I kept on rolling the cigarette under my index finger, resisting it, and finally Elaine Kavanaugh finished composing her thoughts and said, ‘I’ve come about my fiance, Roy Sands. He’s missing, you see.’

‘Missing?’

‘Yes, he’s disappeared.’

‘How do you mean, Miss Kavanaugh?’

‘Well, he’s just… vanished,’ she said, and made a vague, helpless gesture with her hands. ‘No one seems to know what happened to him.’ She lowered her eyes and tightened her fingers around the beaded bag. ‘We… we were to be married later this month, Roy and I, we were going to drive up to Reno and see a justice of the peace and spend our honeymoon up there…’

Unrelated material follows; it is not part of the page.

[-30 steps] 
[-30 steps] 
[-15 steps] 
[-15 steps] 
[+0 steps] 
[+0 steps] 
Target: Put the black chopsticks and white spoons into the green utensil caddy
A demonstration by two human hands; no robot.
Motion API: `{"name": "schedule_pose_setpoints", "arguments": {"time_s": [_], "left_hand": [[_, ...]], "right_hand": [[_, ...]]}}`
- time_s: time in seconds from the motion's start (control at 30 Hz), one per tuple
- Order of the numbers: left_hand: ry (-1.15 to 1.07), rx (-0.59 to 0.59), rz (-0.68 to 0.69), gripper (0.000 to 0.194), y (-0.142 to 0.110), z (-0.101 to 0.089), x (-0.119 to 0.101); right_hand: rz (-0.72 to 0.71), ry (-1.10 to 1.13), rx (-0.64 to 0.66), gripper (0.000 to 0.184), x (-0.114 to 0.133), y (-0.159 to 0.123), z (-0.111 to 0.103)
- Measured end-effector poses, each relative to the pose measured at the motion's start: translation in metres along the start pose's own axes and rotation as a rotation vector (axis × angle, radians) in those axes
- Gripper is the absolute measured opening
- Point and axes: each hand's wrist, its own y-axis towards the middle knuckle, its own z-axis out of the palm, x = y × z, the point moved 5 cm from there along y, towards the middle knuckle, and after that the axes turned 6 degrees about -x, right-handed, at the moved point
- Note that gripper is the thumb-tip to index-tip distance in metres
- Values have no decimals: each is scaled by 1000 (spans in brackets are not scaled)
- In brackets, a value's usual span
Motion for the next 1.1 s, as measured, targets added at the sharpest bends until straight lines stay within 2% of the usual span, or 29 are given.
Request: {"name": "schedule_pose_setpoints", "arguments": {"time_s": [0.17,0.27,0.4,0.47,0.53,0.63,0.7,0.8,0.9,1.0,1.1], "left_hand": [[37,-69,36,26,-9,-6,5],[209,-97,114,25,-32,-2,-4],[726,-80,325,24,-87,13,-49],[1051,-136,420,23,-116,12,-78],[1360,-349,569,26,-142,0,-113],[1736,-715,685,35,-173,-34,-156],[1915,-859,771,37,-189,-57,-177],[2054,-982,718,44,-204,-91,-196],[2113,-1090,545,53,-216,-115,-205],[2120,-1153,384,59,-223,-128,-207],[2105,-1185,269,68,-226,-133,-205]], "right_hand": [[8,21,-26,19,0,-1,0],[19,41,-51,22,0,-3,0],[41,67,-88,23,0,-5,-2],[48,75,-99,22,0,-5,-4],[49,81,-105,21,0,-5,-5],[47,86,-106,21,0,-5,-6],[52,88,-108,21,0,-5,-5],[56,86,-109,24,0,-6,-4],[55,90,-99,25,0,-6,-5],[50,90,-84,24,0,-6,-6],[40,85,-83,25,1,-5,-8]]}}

Oh Jesus, I thought, not one of these things, not now. I put the cigarette in my mouth and lit it and pulled deeply at it. As I dropped the match into the glass desk ashtray, my hand, through the exhaled smoke, seemed to look like one of those gnarled rubber affairs the kids wear on Halloween.

I said, ‘Miss Kavanaugh…’

‘I know what you’re thinking,’ she said before I could get the rest of it out. ‘The prospective bridegroom has serious second thoughts and departs for points unknown. That’s it, isn’t it?’

I did not say anything.

‘Well, you’re wrong,’ she said with conviction. ‘I’ve known Roy for a long time- over two years now-and his marriage proposal wasn’t one of those meaningless things made in a moment of… Well, we talked about it very carefully before we decided to marry, we were very sure of one another.’

‘I see.’

‘He wouldn’t just run off, not this way.’

‘And what way is that?’

‘Without telling me,’ she said. ‘Just… vanishing. His last letter from Germany, just a week before he came home, was very explicit about our plans. He wanted me to use part of our money for a down payment on this house I had written about in Fresno. That’s where I live, you see, in Fresno.’

‘Our money, Miss Kavanaugh?’

‘Yes, that’s right. Roy and I have more than fifteen thousand dollars in our joint checking and savings accounts.’

I sat up a little straighter and put my cigarette out in the ashtray; the smoke from it was like a screen between us. When the screen faded into nothingness, I said, ‘How much of that amount is legally your fiance’s?’